The market survey on the impact of machine data analytics conducted by 451 Research was commissioned by data-in-motion specialist Logtrust. The report authors defined machine data analytics as a set of technologies specifically “designed to help with the analysis of data created by machines, web servers, mobile devices, sensors and other smart devices.”

While a hefty 94 percent of the 200 IT managers surveyed said they use the data analytics to manage their IT operations, the technology is also gaining traction for analyzing the data firehouse created by the Internet of Things. An equal number (51 percent) said they use machine data analytics to crunch big data while 60 percent cited security applications as IT managers look to boost real-time threat detection and response.

Nevertheless, IT managers remain frustrated by a performance gaps in current analytics platforms as they tackle more real-time data and attempt to blend it with batch and historical data analysis. The imperative, the report’s authors note, is straightforward: “The faster you can run some analytics on data, and subsequently respond to the findings, the greater the chance of having achieved something that adds business value…”

So how fast is “fast”? More than two-thirds of survey respondents said they require a “machine real time” capability, that is, response times in the milliseconds. Just over half said they would settle for “human” real time, in the range of five seconds to five minutes latency.

While machine real-time capability is seen as essential for survival, 53 percent of those polled said their current data tools were incapable of achieving the “human” real time threshold. “It couldn’t be clearer… that faster data analytics really is better,” the report emphasized.

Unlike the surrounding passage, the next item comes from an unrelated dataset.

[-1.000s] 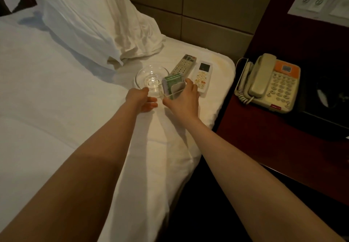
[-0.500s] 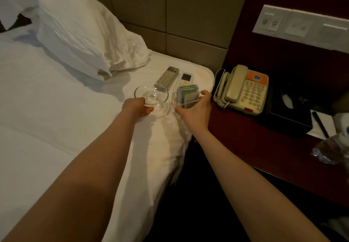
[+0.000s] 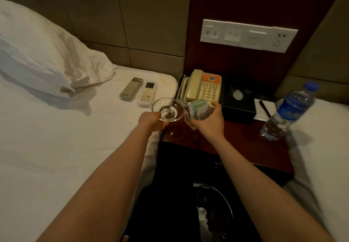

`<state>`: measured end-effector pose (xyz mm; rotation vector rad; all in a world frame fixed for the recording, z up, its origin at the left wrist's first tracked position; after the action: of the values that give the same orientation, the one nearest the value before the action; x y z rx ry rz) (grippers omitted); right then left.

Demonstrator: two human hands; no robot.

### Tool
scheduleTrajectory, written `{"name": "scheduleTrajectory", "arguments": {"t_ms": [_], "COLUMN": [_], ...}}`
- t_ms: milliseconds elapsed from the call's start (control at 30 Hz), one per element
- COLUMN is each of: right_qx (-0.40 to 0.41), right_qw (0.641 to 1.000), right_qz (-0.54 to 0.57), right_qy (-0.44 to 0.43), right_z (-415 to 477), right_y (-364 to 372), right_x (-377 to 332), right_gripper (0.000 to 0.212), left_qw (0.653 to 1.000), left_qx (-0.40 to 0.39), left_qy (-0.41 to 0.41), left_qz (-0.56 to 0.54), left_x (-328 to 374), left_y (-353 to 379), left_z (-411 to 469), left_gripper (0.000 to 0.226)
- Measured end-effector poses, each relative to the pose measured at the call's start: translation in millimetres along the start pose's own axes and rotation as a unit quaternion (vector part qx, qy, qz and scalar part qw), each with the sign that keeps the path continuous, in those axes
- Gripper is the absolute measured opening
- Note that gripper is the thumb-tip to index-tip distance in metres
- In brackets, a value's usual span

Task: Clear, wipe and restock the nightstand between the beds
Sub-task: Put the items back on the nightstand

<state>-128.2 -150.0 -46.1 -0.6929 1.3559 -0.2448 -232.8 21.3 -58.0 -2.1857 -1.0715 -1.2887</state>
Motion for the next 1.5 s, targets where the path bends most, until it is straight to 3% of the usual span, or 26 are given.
{"name": "scheduleTrajectory", "arguments": {"t_ms": [100,200,300,500,667,833,900,1067,1167,1500], "right_qx": [0.027,0.045,0.051,0.105,0.126,0.084,0.060,0.054,0.052,0.057], "right_qw": [0.998,0.995,0.992,0.986,0.979,0.981,0.983,0.972,0.963,0.978], "right_qz": [-0.019,-0.043,-0.066,-0.066,-0.053,-0.089,-0.102,-0.184,-0.229,0.000], "right_qy": [0.047,0.080,0.096,0.115,0.149,0.150,0.139,0.137,0.132,0.198], "right_z": [1,-2,-5,-4,-2,-5,-8,-20,-25,-24], "right_y": [-25,-45,-58,-70,-75,-79,-84,-99,-98,-73], "right_x": [32,62,83,99,110,114,116,123,118,88], "right_gripper": [0.096,0.094,0.094,0.081,0.082,0.086,0.079,0.039,0.033,0.028], "left_qw": [0.999,0.998,0.996,0.994,0.992,0.990,0.989,0.987,0.986,0.984], "left_qx": [-0.028,-0.050,-0.066,-0.079,-0.080,-0.085,-0.085,-0.088,-0.094,-0.107], "left_qy": [-0.012,-0.009,-0.019,-0.035,-0.038,-0.041,-0.043,-0.055,-0.058,-0.057], "left_qz": [0.026,0.040,0.049,0.065,0.092,0.103,0.115,0.120,0.124,0.132], "left_x": [-16,-32,-45,-61,-67,-72,-76,-87,-89,-86], "left_y": [26,48,65,87,99,103,102,102,104,111], "left_z": [-4,-3,-3,-1,1,1,3,7,4,-1], "left_gripper": [0.014,0.033,0.038,0.038,0.041,0.045,0.044,0.041,0.042,0.042]}}
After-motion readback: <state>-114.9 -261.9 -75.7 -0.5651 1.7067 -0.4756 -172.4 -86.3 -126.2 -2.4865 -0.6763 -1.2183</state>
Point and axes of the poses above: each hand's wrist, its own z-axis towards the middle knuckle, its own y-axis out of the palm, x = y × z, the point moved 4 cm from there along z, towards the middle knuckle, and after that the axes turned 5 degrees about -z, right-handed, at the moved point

The survey also confirms the growing trend toward cloud-based data analytics, with 37 percent of those polled saying they run machine data analytics in the cloud. “Perceived” security risks have prevented 43 percent from moving analytics to the cloud, keeping them on-premise for now. But about two-thirds of respondents said they would move data analytics to the public cloud in the future.

The survey findings also challenged the notion that open source approaches to data analytics cost less. IT managers were evenly divided on the merits of open source versus proprietary approaches. Data platform vendors such as Logtrust, Sunnyvale, Calif., predictably argue in favor of proprietary solutions, stressing that the 451 Research survey found that 67 percent expect to adopt proprietary machine data analytics tools in the future.

As real-time data analytics becomes a necessity, the crunching of unstructured data, including images and video, also is emerging as a key application. Still, 89 percent of respondents said their main focus was analyzing and visualizing structured data.